Karena perlakuannya yang
kasar, aku merasa lebih aman dan nyaman apabila suami tidak ada di rumah.
Dulu setiap malam, rumah kami
tidak pernah sepi dikunjungi tetangga yang sekedar bersilaturahmi. Karena suamiku
termasuk orang yang disegani. Dia pernah menjadi Juru Mangku Puré Desé. Setelah
tidak menjadi Mangku, dengan kemampuan yang entah dari mana asalnya, dia
menjadi ‘orang pintar’ di kampung kami. Tapi kini setelah mereka tahu kelakuan
suami, keadaan telah berubah. Kini rumah kami laksana kuburan. Tidak ada satu
orangpun yang mau menjejakkan kaki mereka ke halaman rumah kami... tidak
seorangpun...
Sering sebelum tidur, sembari
berbaring aku menangis, memikirkan nasibku yang seperti ini. Aku hanya bisa mengadu
ke arwah kedua orang tua. Andai dulu aku mau mendengar nasehat mereka.
Kadang kala menyelinap perasaan
ingin mengakhiri hidup ini... aku sudah tidak kuat lagi... beban hidupku sudah
terlalu berat... aku sudah terlalu penat... aku sudah menyerah mempertahankan
suamiku...
***
Memang sudah menjadi rahasia
umum, bahwa penyakit kelamin adalah “penyakit unggulan” bagi para
pekerja di perkebunan. Bagaimana tidak? Berganti-ganti pasangan sudah menjadi
hal lumrah di kalangan mereka. Biasanya mereka terlibat affair dengan
sesama buruh perkebunan. Atau apabila
pekerja perkebunan itu adalah perempuan yang ‘agak licin jidatnya’, maka ia
akan terlibat affair – walaupun tidak bisa digeneralisasi - dengan kuli
bongkar muat buah sawit, sopir, mandor atau bahkan dengan asisten kebun.

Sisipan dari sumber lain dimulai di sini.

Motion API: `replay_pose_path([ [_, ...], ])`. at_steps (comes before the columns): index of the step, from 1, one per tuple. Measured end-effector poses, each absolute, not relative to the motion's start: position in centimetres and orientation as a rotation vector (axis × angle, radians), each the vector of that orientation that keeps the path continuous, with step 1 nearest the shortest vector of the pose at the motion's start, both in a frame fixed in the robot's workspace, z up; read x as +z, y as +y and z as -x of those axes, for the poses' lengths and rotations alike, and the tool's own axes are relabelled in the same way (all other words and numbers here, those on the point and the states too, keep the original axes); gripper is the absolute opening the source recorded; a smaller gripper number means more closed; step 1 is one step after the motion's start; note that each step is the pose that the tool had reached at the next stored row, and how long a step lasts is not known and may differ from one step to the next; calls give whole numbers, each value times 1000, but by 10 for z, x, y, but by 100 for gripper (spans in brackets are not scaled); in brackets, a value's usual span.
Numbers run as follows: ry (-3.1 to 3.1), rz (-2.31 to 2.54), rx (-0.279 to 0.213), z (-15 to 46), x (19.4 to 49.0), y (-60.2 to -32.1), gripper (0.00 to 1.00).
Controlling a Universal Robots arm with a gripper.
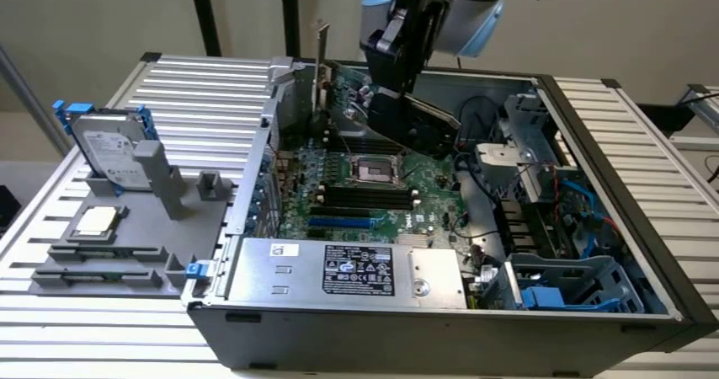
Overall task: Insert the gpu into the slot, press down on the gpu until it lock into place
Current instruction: 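Insert the gpu into the slot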
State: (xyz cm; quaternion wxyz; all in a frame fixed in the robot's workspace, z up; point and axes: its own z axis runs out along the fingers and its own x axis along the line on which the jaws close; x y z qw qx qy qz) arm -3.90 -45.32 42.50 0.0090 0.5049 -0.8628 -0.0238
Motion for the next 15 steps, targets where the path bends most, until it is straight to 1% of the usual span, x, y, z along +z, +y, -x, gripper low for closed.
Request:
replay_pose_path([
  [7,-2622,-1732,-91,39,423,-453,26],
  [15,-2498,-1920,-96,39,418,-453,26],
])
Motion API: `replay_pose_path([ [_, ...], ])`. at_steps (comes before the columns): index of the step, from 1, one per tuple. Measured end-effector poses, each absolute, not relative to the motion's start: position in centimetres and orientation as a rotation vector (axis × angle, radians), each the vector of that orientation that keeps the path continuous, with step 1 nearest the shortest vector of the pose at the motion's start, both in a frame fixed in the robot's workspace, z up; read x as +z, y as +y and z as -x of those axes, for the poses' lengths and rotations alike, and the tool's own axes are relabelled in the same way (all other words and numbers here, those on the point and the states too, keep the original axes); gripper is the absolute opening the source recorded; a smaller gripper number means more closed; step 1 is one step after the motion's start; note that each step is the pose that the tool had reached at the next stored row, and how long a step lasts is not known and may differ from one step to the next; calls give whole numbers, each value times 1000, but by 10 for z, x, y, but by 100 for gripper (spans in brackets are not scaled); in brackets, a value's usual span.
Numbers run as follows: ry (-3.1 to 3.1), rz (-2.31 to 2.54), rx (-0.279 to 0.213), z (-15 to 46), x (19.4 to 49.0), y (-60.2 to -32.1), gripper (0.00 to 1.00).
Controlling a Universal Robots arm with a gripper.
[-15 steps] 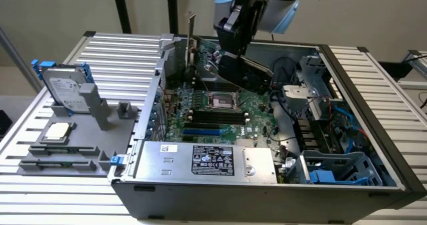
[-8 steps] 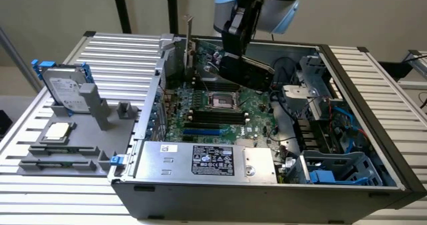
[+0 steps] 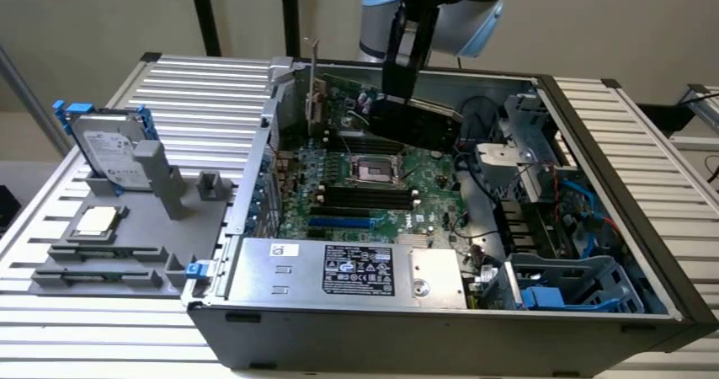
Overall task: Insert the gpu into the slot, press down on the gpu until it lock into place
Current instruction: 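Insert the gpu into the slot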
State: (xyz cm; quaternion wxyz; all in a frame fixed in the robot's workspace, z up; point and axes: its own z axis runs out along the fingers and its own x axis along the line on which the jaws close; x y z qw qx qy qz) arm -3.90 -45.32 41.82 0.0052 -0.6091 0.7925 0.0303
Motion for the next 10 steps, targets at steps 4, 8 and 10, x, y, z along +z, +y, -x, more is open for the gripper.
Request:
replay_pose_path([
  [4,2409,1992,95,39,416,-453,26],
  [8,2333,2075,94,39,413,-453,26],
  [10,2294,2114,94,39,411,-453,26],
])
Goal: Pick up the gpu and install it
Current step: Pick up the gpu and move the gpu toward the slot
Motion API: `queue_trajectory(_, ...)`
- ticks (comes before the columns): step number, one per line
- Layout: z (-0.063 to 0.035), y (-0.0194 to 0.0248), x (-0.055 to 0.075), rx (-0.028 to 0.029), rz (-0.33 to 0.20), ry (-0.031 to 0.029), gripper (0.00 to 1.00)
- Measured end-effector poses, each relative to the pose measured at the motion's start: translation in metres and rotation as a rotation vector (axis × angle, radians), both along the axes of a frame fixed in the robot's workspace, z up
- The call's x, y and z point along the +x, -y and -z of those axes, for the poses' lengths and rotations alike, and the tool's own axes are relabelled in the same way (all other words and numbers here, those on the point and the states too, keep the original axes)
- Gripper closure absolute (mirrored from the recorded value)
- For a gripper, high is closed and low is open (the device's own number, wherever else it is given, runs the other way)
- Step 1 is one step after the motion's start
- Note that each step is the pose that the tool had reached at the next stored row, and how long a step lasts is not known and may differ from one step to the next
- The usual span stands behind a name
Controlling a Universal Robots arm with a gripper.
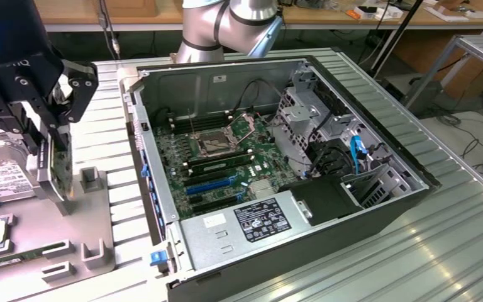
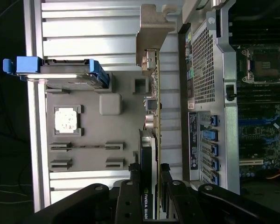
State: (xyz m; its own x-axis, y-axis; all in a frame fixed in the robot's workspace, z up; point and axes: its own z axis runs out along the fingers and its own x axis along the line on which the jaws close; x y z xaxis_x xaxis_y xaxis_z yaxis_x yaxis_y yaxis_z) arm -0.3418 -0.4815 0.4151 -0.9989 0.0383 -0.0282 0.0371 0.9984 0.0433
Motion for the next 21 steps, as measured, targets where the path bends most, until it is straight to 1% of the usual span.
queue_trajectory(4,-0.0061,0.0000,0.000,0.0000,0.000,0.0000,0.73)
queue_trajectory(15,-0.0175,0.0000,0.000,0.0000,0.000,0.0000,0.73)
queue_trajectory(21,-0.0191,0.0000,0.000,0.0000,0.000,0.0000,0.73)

Motif mereka tentu beragam.
Ada yang bermotif ekonomi, kurangnya kasih sayang di rumah (suami di rumah yang
‘penyakitan’), atau memang sifat yang dibawa sejak lahir -suka berpetualang-. Dosa
seolah hanya cocok ditulis atau diucapkan di sekolah ataupun di pengajian.
Keberadaan mereka cukup
gampang kita kenali. Bagi buruh perempuan, biasanya mereka menggunakan bedak
dan gincu tebal ketika berangkat kerja ke perkebunan. Dandanan mereka ibarat
orang yang mau kondangan saja. Meskipun setelah pulang, bedak dan gincu itu
sudah tak berbekas entah ke mana. Selain itu kata-kata mereka terkesan genit,
nyerempet-nyerempet mesum dan penuh rayuan.

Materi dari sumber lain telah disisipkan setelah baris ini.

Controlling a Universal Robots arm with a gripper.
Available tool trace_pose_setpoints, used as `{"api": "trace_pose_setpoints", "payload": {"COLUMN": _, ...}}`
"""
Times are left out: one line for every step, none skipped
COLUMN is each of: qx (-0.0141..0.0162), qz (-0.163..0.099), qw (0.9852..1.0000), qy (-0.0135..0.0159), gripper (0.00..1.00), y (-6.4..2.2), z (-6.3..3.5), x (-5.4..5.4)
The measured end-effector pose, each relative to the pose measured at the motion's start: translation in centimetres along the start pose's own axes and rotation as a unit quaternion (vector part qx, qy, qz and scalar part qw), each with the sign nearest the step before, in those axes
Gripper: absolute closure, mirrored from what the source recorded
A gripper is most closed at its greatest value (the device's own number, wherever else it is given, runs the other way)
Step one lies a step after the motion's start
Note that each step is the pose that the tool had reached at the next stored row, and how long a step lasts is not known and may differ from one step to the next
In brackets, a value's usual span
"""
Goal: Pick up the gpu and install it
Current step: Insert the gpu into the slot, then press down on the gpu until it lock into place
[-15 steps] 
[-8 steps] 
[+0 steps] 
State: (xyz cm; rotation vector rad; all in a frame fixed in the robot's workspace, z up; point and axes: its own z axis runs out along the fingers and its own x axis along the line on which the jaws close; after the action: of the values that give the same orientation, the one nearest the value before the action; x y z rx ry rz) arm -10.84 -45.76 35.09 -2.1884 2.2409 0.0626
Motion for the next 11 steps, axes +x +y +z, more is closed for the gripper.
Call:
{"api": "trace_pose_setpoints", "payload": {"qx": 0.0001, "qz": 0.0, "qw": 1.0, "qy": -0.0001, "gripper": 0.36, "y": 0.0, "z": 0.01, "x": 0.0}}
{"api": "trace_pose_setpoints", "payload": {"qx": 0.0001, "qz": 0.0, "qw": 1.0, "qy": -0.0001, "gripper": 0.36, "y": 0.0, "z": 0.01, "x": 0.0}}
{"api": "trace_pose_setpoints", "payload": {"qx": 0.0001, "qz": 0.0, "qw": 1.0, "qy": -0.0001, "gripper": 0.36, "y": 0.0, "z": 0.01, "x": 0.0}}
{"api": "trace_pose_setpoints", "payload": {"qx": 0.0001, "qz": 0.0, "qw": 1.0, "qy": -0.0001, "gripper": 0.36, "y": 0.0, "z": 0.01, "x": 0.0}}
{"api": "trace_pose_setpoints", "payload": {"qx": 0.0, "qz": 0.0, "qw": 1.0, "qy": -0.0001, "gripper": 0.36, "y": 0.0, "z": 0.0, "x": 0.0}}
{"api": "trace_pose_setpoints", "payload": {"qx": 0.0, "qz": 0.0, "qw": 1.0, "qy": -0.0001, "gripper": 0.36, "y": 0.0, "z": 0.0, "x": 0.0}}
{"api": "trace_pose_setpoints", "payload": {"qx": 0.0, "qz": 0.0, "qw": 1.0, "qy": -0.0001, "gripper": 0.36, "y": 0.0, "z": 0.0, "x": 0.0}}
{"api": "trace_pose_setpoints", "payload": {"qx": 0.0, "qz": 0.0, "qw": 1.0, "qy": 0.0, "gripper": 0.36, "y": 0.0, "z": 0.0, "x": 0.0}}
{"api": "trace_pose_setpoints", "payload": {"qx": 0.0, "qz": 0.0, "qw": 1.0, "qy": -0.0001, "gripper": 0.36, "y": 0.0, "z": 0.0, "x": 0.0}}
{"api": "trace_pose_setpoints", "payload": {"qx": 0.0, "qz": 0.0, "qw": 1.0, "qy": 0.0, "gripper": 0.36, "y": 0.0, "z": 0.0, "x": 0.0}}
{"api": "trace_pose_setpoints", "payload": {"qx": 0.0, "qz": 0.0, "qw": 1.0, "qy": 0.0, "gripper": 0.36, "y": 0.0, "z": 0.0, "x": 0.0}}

Sedangkan bagi yang laki-laki,
kita akan mengalami sedikit kesulitan untuk mengidentifikasinya. Keberadaan
mereka hanya bisa kita ketahui dengan sedikit agak lama untuk sekedar mengobrol
dengan mereka, karena dari pembicaraan itulah kadang-kadang secara tidak sadar
mereka membongkar sendiri rahasia ‘petualangan’ mereka.

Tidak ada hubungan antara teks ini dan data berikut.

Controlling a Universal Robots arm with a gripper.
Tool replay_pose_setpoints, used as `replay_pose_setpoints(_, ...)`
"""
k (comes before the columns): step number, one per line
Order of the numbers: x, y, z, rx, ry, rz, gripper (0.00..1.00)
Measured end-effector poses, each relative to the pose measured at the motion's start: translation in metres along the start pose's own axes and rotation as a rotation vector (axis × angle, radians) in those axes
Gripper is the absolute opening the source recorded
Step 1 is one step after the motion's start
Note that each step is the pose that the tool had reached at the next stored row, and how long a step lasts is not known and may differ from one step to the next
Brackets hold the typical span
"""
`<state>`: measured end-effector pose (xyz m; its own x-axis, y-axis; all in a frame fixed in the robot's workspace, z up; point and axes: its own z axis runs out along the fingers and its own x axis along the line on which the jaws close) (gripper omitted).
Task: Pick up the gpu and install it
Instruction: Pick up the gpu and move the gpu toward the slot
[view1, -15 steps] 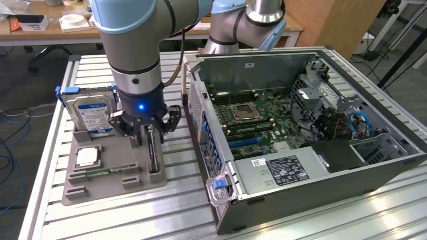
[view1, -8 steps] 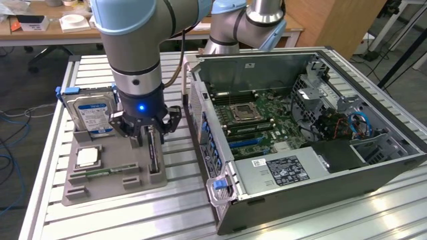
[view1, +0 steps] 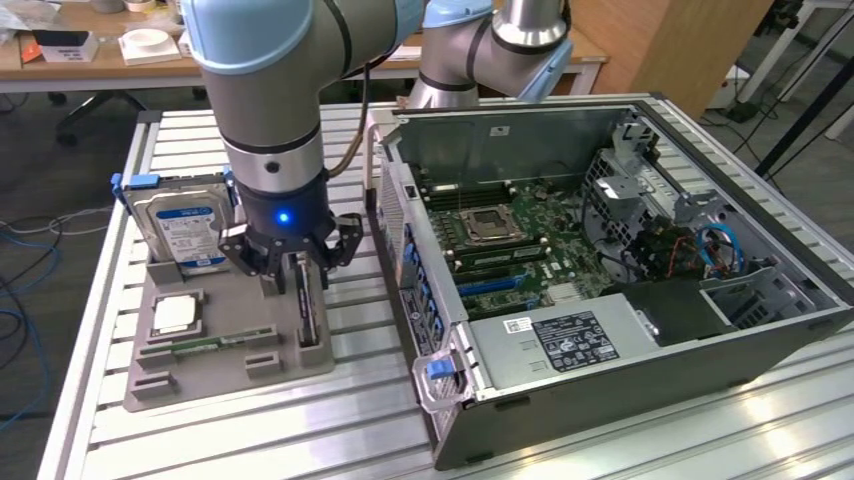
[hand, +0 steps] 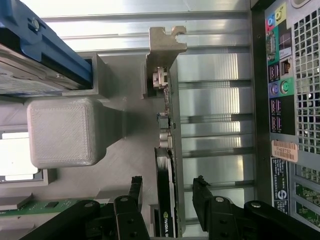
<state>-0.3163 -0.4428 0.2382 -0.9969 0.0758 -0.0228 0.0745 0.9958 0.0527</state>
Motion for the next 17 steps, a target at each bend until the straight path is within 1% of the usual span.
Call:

Handphone menjadi sarana yang amat mendukung bagi
kelancaran hubungan mereka. Teknologi yang satu ini ternyata menjadi bumerang
bagi orang-orang yang salah memanfaatkannya. Ia telah sanggup mengubah
kepolosan masyarakat perkampungan menjadi masyarakat yang licik dan penuh
intrik. Ia bisa merubah karakter seseorang, bahkan menggoyahkan iman seseorang
sehingga ia mampu mempreteli sendi yang dapat menghancurkan kekokohan biduk
rumah tangga, yang ujung-ujungnya berimbas kepada anak-anak mereka yang tak
berdosa.
Selain itu, tayangan media visual yang terus menerus
mencekoki mereka dengan gaya hidup hedonisme ikut berpengaruh terhadap perubahan
gaya hidup dan prilaku ini, meskipun setahuku belum ada pembuktian secara
ilmiah untuk menjelaskan korelasinya.
“Subé me’...” suara lelaki kecil dalam
gendongan perempuan itu membuyarkan lamunanku.
Dalam batin aku berkata,
“sabar mbok... jangan bunuh diri dulu... Tuhan Maha Mengetahui...”
Sementara di luar, hujan masih turun
rintik-rintik...
Margojadi, 22 Februari 2012
Pkl 20.28 WIB
Bli : (bhs Bali) kakak laki-laki atau
laki-laki yang
Dituakan.
Juru mangku/Mangku : semacam imam atau
pendeta dalam Agama Hindu
Puré Desé : pura
utama di wilayah suatu daerah, kadang juga
disebut sebagai Puré Bésékh (Pura Besar), selain
juga terdapat Puré Dalém (Pura
Dalam).
Leak :
hantu jadi-jadian dalam tradisi suku Bali, yang
biasanya dilakoni oleh perempuan berilmu hitam.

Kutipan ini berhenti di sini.